For the entries that follow, retype exactly the lines from the one containing "All answers in" to the one containing "Should you be willing to trace the outline of the left", inclusive, and only those. Images stay out of the copy.

Segment Start: Available data

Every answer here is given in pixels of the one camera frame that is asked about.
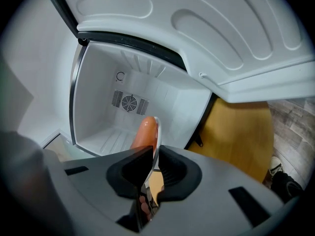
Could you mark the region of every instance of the orange sausage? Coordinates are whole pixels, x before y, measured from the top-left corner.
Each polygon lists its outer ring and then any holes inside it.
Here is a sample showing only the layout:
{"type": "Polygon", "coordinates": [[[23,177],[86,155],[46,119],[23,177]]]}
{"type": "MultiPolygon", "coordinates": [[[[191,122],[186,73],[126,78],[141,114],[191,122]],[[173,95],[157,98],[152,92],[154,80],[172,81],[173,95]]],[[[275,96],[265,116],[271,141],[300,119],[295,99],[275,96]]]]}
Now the orange sausage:
{"type": "Polygon", "coordinates": [[[158,125],[153,116],[145,117],[138,129],[136,137],[130,148],[140,146],[153,146],[153,151],[156,151],[158,141],[158,125]]]}

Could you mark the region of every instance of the person's foot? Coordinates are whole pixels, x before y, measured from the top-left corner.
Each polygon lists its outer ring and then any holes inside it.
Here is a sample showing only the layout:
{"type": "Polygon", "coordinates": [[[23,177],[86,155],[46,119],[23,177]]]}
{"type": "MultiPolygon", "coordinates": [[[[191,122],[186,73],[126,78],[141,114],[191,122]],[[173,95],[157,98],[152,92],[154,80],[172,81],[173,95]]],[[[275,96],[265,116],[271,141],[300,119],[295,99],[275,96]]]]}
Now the person's foot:
{"type": "Polygon", "coordinates": [[[268,169],[271,178],[277,173],[277,172],[284,172],[283,166],[282,166],[282,162],[280,161],[279,158],[277,158],[276,156],[271,157],[271,162],[270,162],[270,166],[268,169]]]}

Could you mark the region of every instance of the wooden floor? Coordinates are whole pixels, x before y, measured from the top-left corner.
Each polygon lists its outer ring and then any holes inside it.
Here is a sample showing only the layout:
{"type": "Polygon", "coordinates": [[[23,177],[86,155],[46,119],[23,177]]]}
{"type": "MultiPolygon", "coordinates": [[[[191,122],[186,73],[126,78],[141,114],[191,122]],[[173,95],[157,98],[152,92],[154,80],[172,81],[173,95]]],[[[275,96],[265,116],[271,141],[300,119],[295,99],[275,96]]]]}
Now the wooden floor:
{"type": "Polygon", "coordinates": [[[269,101],[274,155],[303,188],[315,165],[315,98],[269,101]]]}

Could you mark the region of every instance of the wooden table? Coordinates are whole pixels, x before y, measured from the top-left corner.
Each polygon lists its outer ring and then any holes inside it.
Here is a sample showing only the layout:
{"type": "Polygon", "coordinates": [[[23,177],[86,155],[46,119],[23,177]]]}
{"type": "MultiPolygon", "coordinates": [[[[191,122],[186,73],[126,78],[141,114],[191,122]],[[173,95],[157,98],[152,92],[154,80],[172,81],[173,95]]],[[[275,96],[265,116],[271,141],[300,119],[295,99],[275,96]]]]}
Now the wooden table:
{"type": "MultiPolygon", "coordinates": [[[[217,99],[200,130],[203,147],[193,142],[190,151],[221,159],[259,182],[269,168],[273,154],[273,125],[267,102],[231,104],[217,99]]],[[[163,185],[162,174],[149,179],[152,196],[163,185]]]]}

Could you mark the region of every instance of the fan vent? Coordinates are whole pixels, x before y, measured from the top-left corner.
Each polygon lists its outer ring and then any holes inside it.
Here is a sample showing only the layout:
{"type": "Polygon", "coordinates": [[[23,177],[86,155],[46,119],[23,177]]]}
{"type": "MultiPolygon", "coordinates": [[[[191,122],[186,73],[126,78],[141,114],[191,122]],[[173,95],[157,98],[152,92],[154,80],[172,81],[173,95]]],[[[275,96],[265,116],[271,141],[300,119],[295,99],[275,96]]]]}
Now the fan vent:
{"type": "Polygon", "coordinates": [[[139,103],[139,107],[137,109],[137,114],[144,115],[146,113],[149,102],[147,100],[141,99],[139,103]]]}
{"type": "Polygon", "coordinates": [[[132,95],[126,96],[125,98],[123,98],[122,106],[125,110],[129,112],[136,109],[137,101],[135,98],[132,97],[132,95]]]}
{"type": "Polygon", "coordinates": [[[112,105],[114,105],[115,107],[119,107],[120,106],[120,102],[122,101],[122,97],[123,97],[123,92],[115,91],[114,92],[114,97],[113,97],[113,100],[112,100],[112,105]]]}

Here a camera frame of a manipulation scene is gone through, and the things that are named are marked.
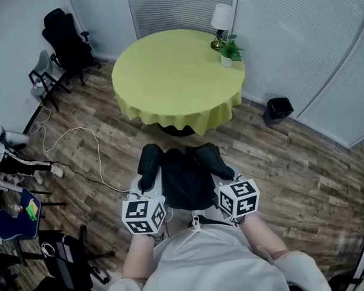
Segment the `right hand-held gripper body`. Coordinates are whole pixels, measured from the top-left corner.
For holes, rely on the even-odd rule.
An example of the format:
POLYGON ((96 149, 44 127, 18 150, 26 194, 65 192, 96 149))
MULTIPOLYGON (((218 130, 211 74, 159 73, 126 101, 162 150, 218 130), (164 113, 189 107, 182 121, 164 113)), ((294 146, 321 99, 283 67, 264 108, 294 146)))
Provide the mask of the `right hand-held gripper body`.
POLYGON ((215 184, 215 206, 227 222, 239 223, 258 209, 260 191, 253 179, 248 179, 236 166, 231 166, 234 178, 221 179, 212 175, 215 184))

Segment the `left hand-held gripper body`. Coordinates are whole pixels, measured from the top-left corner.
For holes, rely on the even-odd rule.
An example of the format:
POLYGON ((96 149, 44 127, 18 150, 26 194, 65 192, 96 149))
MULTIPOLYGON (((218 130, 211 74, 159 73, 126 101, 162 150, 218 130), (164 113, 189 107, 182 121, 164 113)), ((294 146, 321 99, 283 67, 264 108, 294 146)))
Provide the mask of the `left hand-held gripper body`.
POLYGON ((137 175, 131 183, 130 193, 122 204, 122 222, 132 234, 155 235, 167 214, 161 168, 158 168, 152 187, 146 192, 139 187, 142 177, 137 175))

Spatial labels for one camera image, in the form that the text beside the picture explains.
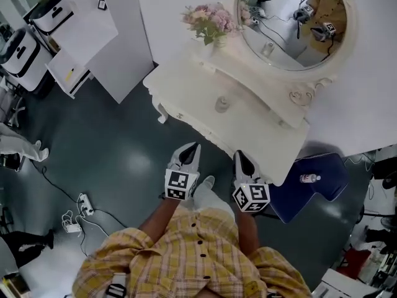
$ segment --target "black and white marker cube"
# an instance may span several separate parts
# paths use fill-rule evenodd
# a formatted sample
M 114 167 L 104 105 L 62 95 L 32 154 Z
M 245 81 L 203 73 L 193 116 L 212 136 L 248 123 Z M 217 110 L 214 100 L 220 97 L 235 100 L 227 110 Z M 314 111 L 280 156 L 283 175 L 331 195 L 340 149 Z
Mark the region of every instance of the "black and white marker cube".
M 198 175 L 176 170 L 166 170 L 166 197 L 177 200 L 187 200 L 195 188 Z
M 233 192 L 241 212 L 260 212 L 270 203 L 269 186 L 267 184 L 240 184 Z

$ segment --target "yellow plaid shirt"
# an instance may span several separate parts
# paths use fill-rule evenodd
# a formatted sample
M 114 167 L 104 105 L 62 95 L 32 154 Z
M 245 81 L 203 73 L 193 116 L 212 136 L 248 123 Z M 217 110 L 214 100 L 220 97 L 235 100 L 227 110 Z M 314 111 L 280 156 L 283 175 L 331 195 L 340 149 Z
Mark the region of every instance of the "yellow plaid shirt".
M 127 274 L 127 297 L 194 297 L 204 287 L 222 297 L 311 297 L 277 251 L 262 247 L 246 257 L 234 220 L 218 209 L 178 207 L 157 243 L 136 228 L 112 234 L 83 263 L 74 296 L 103 297 L 114 273 Z

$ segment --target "carved table leg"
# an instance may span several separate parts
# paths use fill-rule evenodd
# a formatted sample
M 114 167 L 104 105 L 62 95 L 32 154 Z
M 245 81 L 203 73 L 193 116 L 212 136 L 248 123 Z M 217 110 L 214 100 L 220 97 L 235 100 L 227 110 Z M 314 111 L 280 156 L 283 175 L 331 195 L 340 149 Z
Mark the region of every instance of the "carved table leg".
M 168 113 L 164 109 L 163 105 L 161 105 L 160 101 L 154 96 L 151 98 L 151 103 L 153 104 L 153 107 L 161 114 L 161 116 L 158 118 L 158 121 L 162 124 L 165 123 L 168 119 Z

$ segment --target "blue chair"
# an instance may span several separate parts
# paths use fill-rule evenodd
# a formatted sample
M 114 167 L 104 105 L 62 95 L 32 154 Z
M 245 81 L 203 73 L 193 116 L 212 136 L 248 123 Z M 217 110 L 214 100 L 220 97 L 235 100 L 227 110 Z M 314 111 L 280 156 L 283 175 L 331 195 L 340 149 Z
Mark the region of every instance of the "blue chair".
M 301 183 L 303 174 L 316 174 L 321 180 Z M 284 223 L 289 223 L 319 193 L 335 200 L 349 183 L 349 174 L 337 153 L 325 153 L 296 160 L 282 186 L 270 186 L 270 204 Z

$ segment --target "red object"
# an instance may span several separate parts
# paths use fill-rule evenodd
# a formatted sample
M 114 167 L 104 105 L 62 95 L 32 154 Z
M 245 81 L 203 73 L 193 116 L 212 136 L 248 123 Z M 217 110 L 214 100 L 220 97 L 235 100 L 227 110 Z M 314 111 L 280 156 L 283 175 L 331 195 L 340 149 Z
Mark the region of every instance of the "red object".
M 371 251 L 362 250 L 357 251 L 350 248 L 346 253 L 341 265 L 336 268 L 338 273 L 341 273 L 349 278 L 357 279 Z

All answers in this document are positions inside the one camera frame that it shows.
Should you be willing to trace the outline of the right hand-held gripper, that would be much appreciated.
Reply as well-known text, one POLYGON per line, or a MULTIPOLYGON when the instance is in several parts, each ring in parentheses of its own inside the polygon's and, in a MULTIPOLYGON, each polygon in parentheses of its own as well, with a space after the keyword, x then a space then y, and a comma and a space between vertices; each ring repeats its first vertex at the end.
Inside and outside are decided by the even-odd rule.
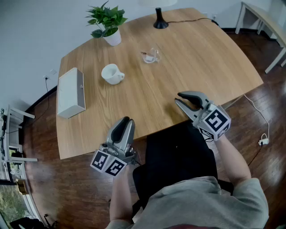
POLYGON ((215 105, 209 98, 199 91, 182 91, 177 94, 187 99, 199 109, 193 109, 181 99, 175 98, 175 103, 193 121, 193 126, 207 137, 217 141, 231 125, 231 118, 220 106, 215 105))

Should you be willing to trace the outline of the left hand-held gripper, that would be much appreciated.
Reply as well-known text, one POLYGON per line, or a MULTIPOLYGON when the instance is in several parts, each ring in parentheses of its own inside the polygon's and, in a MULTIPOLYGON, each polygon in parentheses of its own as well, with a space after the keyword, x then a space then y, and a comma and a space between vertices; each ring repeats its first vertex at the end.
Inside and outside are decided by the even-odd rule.
POLYGON ((90 166, 96 171, 117 177, 129 164, 135 164, 137 152, 130 145, 134 139, 135 122, 128 116, 119 119, 108 131, 106 142, 94 152, 90 166), (112 144, 120 143, 124 150, 112 144))

Segment End: Available data

» Answer section:
All answers in this document are positions inside the one camera frame that it shows.
Should you be willing to trace the outline of the right hand-held gripper, that would be much appreciated.
Reply as well-known text, one POLYGON per line, or a MULTIPOLYGON when the instance is in several parts, each ring in parentheses of its own inside the polygon's and, in a MULTIPOLYGON, each polygon in parentheses of its own as well, with a space after the keyword, x then a space then y, and a comma and a space between vertices; each ring repeats its first vertex at the end.
Inside and outside are decided by the even-odd rule.
POLYGON ((215 105, 209 98, 199 91, 182 91, 177 94, 187 99, 199 109, 193 109, 181 99, 175 98, 175 103, 193 121, 193 126, 207 137, 217 141, 231 125, 231 118, 220 106, 215 105))

Should you be willing to trace the outline of the left hand-held gripper, that would be much appreciated.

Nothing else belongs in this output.